In making that determination, Mulwa, J. did not define the effective date of the valuation. For this and other reasons the applicant challenged that Judgment on appeal in Civil Appeal No. 318 of 2000 which in the end was dismissed. Not relenting, the applicant went with a motion before Kimaru, J. in the High Court seeking to review part of Mulwa, J's judgment. The applicant suggested in that application that the value of his 10% shareholding be determined by the court upon securing the evidence from the auditor appointed by the applicant and not by an arbitrator. After observing that the applicant and the respondents could not reach a consensus, the court ordered that, within 7 days of the order, the parties to nominate one auditor each to form a panel of arbitrators to determine the value of the applicant's 10% shareholding and in the event of a stalemate, the parties would propose an umpire to resolve the stalemate.
The auditors were to determine the fair market value within 30 days of their appointment. The applicant was once more aggrieved by that order and filed another motion for a similar relief, namely the review of Kimaru J's orders to include an order that the effective date of the valuation of the applicant's shareholding be the date of judgment and not any other date. It further sought that there be a time limit within which to comply with the order of valuation and in default the court or arbitrator to proceed to determine the value of shares. The application was placed before Mabeya, J. who after hearing arguments held:
“In my view, the fair market value would be the one prevailing at the time of execution of the decree i.e. valuation, and not at the time of judgment. Had the judgment given the time frame within which the decree was to be effected, i.e. the sale of the shares or valuation to take place, then that date would have been the effective date. The judgment having left open the issue of appointment of arbitrators or transfer of the shares, then the effective date in my view should be the date of valuation.”
The applicant intends to challenge this decision on appeal and has filed a notice of appeal in this Court. In the meantime, it has brought the instant application under Rule 5(2)(b) of the Court of Appeal Rules for orders that further proceedings in HCCC No. 450 of 1999 be stayed pending the determination of the intended appeal.
This application is premised on the grounds that:
i) the learned Judge erred in holding that the effective date of valuation of the applicant's shares is the valuation and not the judgment date;
ii) the learned Judge erred in holding that a judgment can only be “perfected” when the order giving the effect is complete;
iii) the learned Judge failed to properly consider the merits of the applicant's application;
iv) the 1st respondent has been guilty of prevarication and obfuscation as a result of which the conclusion of this matter has delayed for several years;
v) the 1st respondent is using the orders of the High Court to engage in fishing expedition to vex the applicant.

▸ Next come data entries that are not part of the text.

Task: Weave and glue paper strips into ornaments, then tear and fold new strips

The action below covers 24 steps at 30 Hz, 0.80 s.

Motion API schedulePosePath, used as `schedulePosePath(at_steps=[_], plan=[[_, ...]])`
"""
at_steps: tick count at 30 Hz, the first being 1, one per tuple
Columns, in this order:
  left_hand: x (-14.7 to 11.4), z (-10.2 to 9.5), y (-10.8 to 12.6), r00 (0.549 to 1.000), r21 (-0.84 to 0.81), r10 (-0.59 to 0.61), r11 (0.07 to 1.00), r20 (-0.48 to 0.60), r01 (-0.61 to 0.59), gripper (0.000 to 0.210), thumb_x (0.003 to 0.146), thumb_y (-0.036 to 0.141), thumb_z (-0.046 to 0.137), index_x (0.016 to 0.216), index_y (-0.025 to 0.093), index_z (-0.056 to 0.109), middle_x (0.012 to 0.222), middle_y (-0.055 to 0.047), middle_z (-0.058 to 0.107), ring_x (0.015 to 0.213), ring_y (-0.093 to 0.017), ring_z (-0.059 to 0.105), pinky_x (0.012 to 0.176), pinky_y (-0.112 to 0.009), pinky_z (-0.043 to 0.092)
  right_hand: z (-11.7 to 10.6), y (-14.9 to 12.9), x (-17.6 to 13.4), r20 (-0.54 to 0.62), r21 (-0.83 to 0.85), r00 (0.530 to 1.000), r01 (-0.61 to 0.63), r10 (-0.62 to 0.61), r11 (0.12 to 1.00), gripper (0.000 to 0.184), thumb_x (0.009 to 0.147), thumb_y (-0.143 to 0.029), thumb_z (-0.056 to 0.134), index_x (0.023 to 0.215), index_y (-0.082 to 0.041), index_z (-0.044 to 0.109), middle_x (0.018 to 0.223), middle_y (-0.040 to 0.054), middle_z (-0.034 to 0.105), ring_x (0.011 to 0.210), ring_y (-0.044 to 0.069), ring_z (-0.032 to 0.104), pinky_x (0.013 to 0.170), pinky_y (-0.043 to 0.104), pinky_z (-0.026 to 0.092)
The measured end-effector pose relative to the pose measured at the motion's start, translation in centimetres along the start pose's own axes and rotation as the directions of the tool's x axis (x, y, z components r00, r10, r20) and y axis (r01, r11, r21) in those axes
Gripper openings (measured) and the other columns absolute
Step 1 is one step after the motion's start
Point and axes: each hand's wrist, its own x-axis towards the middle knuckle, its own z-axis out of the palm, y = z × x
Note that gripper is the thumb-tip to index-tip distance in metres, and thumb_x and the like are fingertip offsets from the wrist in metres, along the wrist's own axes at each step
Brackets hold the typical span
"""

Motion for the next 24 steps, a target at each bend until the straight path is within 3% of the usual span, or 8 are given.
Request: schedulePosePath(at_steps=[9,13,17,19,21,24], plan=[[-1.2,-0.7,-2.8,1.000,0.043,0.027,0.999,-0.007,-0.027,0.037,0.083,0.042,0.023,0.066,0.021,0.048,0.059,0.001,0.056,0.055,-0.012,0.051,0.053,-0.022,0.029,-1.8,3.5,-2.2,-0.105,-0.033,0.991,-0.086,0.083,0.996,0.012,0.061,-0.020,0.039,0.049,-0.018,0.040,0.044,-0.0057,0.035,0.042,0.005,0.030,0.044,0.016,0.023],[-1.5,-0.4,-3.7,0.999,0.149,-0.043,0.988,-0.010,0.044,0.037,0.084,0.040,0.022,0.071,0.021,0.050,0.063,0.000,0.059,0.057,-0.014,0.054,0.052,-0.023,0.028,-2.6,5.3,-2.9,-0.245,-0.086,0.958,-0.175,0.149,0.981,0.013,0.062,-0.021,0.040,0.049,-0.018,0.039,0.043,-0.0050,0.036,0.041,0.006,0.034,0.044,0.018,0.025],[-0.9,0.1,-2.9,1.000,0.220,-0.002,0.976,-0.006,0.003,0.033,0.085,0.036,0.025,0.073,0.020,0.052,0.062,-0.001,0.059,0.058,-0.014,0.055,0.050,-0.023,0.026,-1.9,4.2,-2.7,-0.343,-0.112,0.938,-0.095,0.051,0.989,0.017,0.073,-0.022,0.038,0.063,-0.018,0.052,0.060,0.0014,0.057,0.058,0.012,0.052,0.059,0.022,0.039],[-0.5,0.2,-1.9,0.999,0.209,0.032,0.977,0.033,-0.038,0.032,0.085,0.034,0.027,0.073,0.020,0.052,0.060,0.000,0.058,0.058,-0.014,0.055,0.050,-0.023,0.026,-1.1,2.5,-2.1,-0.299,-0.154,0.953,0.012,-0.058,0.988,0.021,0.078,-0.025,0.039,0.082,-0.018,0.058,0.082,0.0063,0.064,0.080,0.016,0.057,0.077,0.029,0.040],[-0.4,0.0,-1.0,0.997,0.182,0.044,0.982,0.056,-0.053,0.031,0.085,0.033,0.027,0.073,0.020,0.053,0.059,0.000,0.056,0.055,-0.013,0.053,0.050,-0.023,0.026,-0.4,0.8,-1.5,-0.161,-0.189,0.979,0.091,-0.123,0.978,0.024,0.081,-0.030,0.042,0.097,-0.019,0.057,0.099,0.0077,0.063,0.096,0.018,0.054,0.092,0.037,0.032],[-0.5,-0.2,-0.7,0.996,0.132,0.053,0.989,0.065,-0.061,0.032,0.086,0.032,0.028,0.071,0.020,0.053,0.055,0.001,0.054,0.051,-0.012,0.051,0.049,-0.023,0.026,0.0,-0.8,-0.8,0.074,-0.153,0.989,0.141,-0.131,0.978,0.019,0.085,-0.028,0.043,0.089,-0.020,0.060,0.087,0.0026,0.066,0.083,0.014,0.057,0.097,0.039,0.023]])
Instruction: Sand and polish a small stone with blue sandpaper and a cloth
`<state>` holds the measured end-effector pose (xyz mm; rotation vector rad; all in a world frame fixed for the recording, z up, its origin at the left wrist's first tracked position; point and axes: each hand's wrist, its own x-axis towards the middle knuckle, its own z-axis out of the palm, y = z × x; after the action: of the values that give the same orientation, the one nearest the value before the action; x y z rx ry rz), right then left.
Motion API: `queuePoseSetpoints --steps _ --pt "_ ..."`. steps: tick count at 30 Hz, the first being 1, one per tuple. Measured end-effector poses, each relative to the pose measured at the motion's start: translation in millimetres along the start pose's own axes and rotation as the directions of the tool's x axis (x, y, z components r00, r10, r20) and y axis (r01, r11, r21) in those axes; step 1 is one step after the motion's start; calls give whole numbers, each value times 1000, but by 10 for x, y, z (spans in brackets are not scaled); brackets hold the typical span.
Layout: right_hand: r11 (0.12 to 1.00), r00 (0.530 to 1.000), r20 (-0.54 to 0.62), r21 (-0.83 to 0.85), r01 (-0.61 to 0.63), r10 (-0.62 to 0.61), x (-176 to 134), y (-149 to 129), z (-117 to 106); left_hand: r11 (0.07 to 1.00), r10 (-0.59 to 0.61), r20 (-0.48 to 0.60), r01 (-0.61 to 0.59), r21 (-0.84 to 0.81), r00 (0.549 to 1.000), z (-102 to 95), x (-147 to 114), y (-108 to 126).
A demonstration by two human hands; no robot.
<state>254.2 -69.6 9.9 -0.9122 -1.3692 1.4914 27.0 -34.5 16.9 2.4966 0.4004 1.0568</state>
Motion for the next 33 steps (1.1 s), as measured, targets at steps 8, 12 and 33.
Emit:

The application was opposed. The learned counsel for the respondents submitted that the intended appeal is not arguable and it would not be rendered nugatory should the Court decline to grant an order to stay proceedings in the High Court.
In exercising its unfeterred discretion under Rule 5(2)(b) aforesaid, the Court must be satisfied that the intended appeal is an arguable one, that is, that it is not frivolous, and that if an order of stay is not granted, the intended appeal would have been rendered nugatory by that refusal should it succeed.
An arguable appeal is not one that must necessarily succeed; it is simply one that is deserving of the court's consideration. On the other hand, an appeal will be rendered nugatory if it will be rendered worthless, futile, invalid or if it will be of no significance or value i.e. if the victory will end up being a Pyrrhic victory.
While we entertain no doubt that the question whether or not the effective date ought to be the date of the judgment or the date of valuation is a triable issue, we are clear in our minds that the appeal will not be rendered nugatory if the proceedings before the High Court went on. What is pending before the High Court is the appointment of auditors by each party to constitute a panel of arbitrators to value the shareholding of the applicant. We do not see how this exercise will render the appeal nugatory. Should the applicant eventually succeed in his intended appeal, the proceedings in the High Court would have been rendered unnecessary, but an appropriate order for costs can be made to remedy that.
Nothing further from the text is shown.